[Recorded data Boundary: Start]

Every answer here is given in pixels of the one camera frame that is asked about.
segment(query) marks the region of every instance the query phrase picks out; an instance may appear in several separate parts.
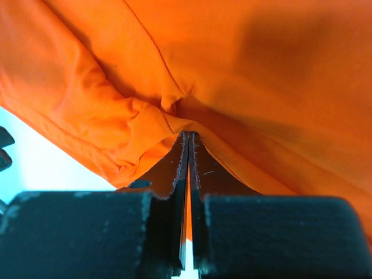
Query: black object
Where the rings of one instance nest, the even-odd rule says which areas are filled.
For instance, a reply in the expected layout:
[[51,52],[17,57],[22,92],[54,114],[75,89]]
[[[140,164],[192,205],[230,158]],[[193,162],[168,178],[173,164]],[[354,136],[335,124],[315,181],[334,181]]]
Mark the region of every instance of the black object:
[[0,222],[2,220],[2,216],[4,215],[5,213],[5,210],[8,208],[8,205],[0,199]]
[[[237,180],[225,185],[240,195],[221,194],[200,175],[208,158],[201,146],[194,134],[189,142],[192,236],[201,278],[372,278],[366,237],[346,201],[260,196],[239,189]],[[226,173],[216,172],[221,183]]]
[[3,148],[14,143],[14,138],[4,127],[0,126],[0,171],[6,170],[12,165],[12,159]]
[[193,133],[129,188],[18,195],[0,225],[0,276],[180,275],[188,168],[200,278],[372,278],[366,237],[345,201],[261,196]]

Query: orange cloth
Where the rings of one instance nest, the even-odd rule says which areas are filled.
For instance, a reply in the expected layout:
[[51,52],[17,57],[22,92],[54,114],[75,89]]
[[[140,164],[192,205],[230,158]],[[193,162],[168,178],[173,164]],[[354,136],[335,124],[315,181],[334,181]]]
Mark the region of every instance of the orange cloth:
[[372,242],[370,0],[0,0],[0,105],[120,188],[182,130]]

[Recorded data Boundary: End]

- _Assigned task_: Please set down the records above word for word and omit their pictures.

- _Your solution_:
Every answer here is given in pixels of the one camera frame that is asked about.
segment(query) marks the region of every instance the query phrase picks out; an instance may appear in several separate parts.
Query: black object
Where the rings of one instance nest, the even-odd rule says which areas are filled.
For instance, a reply in the expected layout:
[[51,52],[17,57],[22,92],[54,114],[75,89]]
[[[140,164],[192,205],[230,158]],[[193,162],[168,178],[173,164]],[[354,136],[335,124],[315,181],[334,181]]]
Mark the region of every instance of the black object:
[[0,222],[2,220],[2,216],[4,215],[5,213],[5,210],[8,208],[8,205],[0,199]]
[[[237,180],[225,185],[240,195],[221,194],[200,175],[208,158],[201,146],[194,134],[189,142],[192,236],[201,278],[372,278],[366,237],[346,201],[260,196],[239,189]],[[226,173],[216,172],[221,183]]]
[[3,148],[14,143],[14,138],[4,127],[0,126],[0,171],[6,170],[12,165],[12,159]]
[[193,133],[129,188],[18,195],[0,225],[0,276],[180,275],[188,168],[200,278],[372,278],[366,237],[345,201],[261,196]]

Query: orange cloth
Where the rings of one instance nest, the even-odd rule says which areas are filled.
For instance, a reply in the expected layout:
[[51,52],[17,57],[22,92],[54,114],[75,89]]
[[[140,164],[192,205],[230,158]],[[193,162],[168,178],[173,164]],[[354,136],[335,124],[315,181],[334,181]]]
Mark the region of every instance of the orange cloth:
[[372,242],[370,0],[0,0],[0,105],[120,188],[182,130]]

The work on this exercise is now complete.